La reciente condena a un conductor en estado de ebriedad por la muerte de una niña ha generado un intenso debate sobre la justicia del castigo, expresada en la cuantía de la pena impuesta. La discusión adquiere mayor relevancia cuando la pena aplicada contrasta con la intensificación de las sanciones propuestas en el proyecto de ley que lleva por título informal, precisamente, el de “Ley Emilia”.
No pretendo comentar la sentencia del tribunal que resolvió sobre la culpabilidad del caso de Emilia. Esa decisión no hizo más que aplicar el derecho vigente y, por tanto, su cuestionamiento no es más que una crítica a nuestra regulación legal sobre la imprudencia como título de imputación de responsabilidad penal.
Por el contrario, es la regulación proyectada -como entienden hoy los medios de comunicación social, parlamentarios y también los padres de la víctima- el contexto en el que se está debatiendo el justo merecimiento de pena de quien mata a otro mediante un comportamiento no intencional, sino que con indiferencia del riesgo asociado a una conducción en estado de ebriedad.
Esa decisión, por cierto, no debe prescindir de exigencias propias del derecho penal, que legitiman la imposición de castigos en un estado de derecho.
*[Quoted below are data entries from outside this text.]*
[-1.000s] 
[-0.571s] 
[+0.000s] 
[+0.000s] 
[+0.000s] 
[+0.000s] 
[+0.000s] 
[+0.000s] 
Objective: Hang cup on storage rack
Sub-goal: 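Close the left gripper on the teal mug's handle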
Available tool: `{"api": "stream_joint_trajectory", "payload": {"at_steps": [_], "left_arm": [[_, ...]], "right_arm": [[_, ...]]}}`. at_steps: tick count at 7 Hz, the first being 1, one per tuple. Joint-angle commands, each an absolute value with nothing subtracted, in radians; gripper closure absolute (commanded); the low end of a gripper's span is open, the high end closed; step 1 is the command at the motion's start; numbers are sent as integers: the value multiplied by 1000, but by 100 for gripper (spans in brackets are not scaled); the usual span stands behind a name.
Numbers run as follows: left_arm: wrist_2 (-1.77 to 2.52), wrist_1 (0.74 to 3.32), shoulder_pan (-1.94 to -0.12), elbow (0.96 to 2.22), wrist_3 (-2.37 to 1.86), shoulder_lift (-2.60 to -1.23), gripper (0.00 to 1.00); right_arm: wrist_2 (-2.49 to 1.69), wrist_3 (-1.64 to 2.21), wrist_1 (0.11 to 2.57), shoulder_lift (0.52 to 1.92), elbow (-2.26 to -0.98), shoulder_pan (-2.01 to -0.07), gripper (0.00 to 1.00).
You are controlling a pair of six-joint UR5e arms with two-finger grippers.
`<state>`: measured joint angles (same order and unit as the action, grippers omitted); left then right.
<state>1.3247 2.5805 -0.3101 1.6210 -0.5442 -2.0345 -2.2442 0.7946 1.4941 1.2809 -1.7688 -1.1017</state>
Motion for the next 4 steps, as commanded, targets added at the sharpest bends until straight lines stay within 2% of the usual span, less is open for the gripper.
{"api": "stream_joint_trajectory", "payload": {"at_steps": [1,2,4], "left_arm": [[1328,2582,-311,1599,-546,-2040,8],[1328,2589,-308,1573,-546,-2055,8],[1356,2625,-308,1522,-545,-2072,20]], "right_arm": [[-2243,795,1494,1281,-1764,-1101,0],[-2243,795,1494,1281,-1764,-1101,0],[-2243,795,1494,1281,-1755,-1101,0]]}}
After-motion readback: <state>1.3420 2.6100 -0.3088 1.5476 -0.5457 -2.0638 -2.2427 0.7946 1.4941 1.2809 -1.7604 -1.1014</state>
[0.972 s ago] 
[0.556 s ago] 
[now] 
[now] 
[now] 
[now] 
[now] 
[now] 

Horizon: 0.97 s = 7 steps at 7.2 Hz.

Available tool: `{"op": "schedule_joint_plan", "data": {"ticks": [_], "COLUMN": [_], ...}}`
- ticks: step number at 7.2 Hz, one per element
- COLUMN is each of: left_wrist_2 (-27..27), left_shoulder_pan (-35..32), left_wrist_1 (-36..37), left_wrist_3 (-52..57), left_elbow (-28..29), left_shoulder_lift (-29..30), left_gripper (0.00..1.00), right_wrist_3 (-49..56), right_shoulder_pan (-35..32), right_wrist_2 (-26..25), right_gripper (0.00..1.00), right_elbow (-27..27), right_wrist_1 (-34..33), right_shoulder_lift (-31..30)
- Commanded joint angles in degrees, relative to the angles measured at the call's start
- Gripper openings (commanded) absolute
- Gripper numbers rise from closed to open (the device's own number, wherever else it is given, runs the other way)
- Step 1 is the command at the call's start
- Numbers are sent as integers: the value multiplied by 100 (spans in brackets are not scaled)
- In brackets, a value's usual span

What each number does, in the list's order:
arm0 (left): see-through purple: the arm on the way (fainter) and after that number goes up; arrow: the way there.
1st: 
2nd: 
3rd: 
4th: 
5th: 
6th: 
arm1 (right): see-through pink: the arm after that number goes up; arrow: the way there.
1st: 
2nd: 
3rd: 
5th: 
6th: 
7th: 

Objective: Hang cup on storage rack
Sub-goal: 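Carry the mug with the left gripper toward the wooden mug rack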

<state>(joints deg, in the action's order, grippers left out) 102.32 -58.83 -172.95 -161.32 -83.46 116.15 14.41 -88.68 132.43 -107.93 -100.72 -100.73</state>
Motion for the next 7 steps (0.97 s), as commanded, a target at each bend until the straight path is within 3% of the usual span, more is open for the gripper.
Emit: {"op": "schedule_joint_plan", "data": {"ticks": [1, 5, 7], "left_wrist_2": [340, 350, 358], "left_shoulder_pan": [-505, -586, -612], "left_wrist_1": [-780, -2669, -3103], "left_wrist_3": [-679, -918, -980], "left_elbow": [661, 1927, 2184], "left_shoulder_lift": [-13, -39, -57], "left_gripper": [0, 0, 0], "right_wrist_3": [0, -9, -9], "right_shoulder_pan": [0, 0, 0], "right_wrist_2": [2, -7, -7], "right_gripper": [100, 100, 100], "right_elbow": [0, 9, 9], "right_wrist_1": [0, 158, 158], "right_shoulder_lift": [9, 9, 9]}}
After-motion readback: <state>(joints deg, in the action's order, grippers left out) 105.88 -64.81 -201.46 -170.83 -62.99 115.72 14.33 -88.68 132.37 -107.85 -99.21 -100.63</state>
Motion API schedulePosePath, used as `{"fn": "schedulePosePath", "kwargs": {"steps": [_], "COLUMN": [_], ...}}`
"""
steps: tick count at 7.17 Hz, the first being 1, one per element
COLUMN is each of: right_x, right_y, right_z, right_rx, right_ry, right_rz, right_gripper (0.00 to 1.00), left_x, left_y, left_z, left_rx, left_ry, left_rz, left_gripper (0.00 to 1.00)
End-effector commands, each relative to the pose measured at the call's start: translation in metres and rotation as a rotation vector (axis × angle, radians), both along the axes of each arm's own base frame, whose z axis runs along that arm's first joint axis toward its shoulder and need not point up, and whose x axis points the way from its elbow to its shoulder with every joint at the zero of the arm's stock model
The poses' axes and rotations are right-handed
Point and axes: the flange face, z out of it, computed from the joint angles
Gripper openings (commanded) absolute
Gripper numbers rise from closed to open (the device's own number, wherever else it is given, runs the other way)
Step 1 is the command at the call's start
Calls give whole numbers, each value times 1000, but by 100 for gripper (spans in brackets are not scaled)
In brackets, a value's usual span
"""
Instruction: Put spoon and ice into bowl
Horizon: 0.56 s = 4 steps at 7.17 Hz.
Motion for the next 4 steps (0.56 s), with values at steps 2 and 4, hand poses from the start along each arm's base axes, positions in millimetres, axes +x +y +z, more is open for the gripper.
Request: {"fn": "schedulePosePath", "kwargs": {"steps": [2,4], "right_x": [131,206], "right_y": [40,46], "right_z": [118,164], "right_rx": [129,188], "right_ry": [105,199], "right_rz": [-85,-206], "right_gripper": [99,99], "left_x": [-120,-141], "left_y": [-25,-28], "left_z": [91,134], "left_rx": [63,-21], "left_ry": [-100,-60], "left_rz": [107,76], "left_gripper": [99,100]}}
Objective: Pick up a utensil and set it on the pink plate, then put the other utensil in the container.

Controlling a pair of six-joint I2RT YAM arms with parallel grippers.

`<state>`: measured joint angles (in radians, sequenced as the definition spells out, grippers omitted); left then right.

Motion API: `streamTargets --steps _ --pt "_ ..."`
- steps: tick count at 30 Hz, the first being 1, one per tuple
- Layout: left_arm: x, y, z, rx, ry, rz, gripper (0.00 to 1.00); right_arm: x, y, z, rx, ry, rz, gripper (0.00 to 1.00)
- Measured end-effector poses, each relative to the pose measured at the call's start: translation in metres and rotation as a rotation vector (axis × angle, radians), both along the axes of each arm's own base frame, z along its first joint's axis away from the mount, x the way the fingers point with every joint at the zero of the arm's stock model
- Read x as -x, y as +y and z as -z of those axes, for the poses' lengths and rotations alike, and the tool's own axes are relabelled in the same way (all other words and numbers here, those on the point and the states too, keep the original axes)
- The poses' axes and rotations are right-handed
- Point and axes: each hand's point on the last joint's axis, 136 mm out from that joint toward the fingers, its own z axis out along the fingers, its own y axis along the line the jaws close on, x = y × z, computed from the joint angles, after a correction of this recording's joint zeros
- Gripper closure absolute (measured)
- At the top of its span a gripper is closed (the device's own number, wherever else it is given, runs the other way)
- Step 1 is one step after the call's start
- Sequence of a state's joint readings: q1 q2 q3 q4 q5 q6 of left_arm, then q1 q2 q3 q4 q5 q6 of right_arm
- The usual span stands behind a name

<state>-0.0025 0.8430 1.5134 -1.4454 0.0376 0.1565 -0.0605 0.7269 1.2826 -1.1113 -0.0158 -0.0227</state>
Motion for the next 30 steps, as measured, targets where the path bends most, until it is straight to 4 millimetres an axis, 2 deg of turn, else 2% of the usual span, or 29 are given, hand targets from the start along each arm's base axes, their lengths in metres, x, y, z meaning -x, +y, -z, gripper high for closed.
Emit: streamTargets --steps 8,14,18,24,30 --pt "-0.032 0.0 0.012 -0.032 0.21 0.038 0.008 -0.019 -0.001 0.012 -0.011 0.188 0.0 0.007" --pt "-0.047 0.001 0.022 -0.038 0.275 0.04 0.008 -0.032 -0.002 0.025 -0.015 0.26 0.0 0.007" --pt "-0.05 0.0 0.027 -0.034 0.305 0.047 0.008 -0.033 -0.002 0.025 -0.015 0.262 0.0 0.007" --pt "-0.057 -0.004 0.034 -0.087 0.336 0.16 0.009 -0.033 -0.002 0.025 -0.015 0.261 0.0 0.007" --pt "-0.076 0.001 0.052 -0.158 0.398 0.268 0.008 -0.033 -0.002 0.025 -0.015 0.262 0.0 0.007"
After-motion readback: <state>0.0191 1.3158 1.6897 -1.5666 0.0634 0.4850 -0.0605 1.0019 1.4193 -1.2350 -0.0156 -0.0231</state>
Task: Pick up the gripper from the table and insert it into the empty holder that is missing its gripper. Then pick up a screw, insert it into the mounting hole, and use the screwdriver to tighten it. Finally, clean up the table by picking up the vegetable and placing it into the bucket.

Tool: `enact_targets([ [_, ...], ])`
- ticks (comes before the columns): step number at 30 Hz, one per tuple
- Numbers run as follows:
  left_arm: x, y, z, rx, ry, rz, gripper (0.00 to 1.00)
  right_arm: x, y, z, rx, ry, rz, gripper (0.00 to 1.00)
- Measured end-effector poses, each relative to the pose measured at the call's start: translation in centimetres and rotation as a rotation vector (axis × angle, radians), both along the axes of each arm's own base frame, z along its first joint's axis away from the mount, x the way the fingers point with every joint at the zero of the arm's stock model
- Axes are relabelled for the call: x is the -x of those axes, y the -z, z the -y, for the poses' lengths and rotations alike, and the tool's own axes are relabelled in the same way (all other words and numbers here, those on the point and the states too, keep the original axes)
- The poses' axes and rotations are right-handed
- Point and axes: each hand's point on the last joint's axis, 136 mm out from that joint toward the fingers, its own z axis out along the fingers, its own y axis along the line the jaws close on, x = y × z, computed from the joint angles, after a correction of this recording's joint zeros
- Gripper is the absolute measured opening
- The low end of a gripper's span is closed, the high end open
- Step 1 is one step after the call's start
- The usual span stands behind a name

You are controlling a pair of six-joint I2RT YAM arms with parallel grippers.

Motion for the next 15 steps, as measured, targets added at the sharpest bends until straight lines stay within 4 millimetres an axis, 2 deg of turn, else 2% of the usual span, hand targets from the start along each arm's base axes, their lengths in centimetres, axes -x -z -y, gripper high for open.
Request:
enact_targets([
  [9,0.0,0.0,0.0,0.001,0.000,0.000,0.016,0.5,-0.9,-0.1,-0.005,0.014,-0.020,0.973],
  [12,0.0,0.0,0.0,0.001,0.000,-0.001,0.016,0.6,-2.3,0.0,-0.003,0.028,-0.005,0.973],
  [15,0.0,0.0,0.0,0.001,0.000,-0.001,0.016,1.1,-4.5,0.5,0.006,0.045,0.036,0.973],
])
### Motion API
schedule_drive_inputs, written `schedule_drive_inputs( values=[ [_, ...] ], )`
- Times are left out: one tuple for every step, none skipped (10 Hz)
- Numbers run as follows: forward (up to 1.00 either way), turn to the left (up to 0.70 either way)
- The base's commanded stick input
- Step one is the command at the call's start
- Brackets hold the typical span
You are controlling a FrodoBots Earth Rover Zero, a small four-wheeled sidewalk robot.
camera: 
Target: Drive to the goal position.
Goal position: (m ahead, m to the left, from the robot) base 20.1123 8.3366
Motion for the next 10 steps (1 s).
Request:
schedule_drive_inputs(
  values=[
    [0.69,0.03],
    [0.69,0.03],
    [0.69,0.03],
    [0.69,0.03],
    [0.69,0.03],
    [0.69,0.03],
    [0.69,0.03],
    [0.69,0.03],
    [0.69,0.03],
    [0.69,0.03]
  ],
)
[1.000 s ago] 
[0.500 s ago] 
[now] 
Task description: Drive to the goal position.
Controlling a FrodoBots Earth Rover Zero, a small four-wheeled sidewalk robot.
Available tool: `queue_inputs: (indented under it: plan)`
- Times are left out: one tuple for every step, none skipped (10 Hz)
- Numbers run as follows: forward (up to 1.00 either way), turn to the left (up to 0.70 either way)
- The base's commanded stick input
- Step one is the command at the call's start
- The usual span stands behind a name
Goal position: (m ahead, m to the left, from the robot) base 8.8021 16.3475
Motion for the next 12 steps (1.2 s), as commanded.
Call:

El Estado no mide su reacción castigadora sólo en función de los resultados causados, sino que también considera la distinta reprochabilidad del comportamiento del autor, distinguiendo entre supuestos dolosos e imprudentes.
Asimismo, un ideal regulativo es expresar la gravedad de las diversas infracciones a través de penas proporcionadas, de un modo coherente y armónico.
La propuesta original del proyecto de ley no respetaba esos principios regulativos. Equiparar la pena del homicidio intencional a un supuesto en que no existe intención de matar, sino el emprendimiento de una conducta riesgosa -como es el manejo en estado de ebriedad- incurre en desproporción manifiesta.
En ese sentido, es preferible la regulación aprobada por el Senado: conservar el umbral mínimo de tres años y un día para los casos menos reprochables y ampliar la pena al grado mínimo aplicable al homicidio simple en los casos en que el mayor reproche de la conducta del autor justifique esa equiparación.
Sin embargo, la propuesta es susceptible de mejora.La agravación según circunstancias determinadas legalmente requiere un especial análisis de las causales sugeridas.
La agravación debiera estar justificada en que la circunstancia sea expresiva de una conducta gravemente negligente y temeraria, expresiva de una indiferencia total respecto de los riesgos asociados a la conducta. En ese sentido, ni la profesión o la falta de titularidad o autenticidad del permiso de conducir parecen factores que incidan en la producción de la muerte de una manera intensamente reprochable, como para justificar una equiparación con la muerte provocada intencionalmente.
La verdad es que una exigencia de pena efectiva sobre los condenados por hechos como los descritos no requiere elevar las penas. Basta con establecer las excepciones pertinentes en la regulación de las penas sustitutivas en libertad.
En ese sentido, la inminente puesta en vigencia de la Ley N° 20.603 ya impide la aplicación de la remisión condicional de la pena en los casos en que la sanción impuesta excede 540 días.
Pero esa decisión debe ser deliberada y consciente, pues importa renunciar a todo ideal de tratamiento y reinserción social de individuos con problemas de consumo problemático de alcohol, y por tanto, contradice una finalidad irrenunciable para un Estado de Derecho en aras de una sanción más acorde con la comprensible aspiración de las víctimas y sus familiares, pero que en realidad no podrá nunca reparar el daño causado y difícilmente se verá como retribución suficiente.